Work required:
Your copy should match the listing below word for word, with no images in it.

Input data:
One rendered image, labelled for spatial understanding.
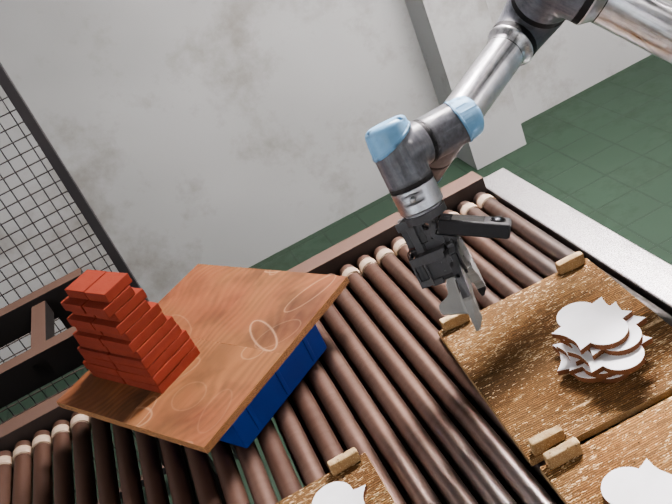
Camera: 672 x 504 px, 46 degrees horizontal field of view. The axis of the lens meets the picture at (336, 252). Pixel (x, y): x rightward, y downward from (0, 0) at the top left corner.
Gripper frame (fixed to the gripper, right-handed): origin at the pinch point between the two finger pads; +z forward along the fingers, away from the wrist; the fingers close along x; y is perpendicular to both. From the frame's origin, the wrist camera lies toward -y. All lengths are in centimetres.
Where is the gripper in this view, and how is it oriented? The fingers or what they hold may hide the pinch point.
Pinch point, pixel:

Task response:
One rendered image, labelled for spatial understanding.
Camera: 672 x 504 px, 46 degrees horizontal field of view. The axis of the lens meets the picture at (336, 252). Pixel (x, y): x rightward, y downward from (0, 0) at the top left corner.
Gripper frame (fixed to the gripper, right-handed): origin at the pinch point between the two finger pads; +z forward along the fingers, away from the wrist; the fingers close along x; y is perpendicular to both. From the frame's origin, the wrist camera lies toward -y. All lengths are in centimetres.
Where is the gripper in this view, and how is it oriented? The fingers or what they hold may hide the pinch point.
Pinch point, pixel:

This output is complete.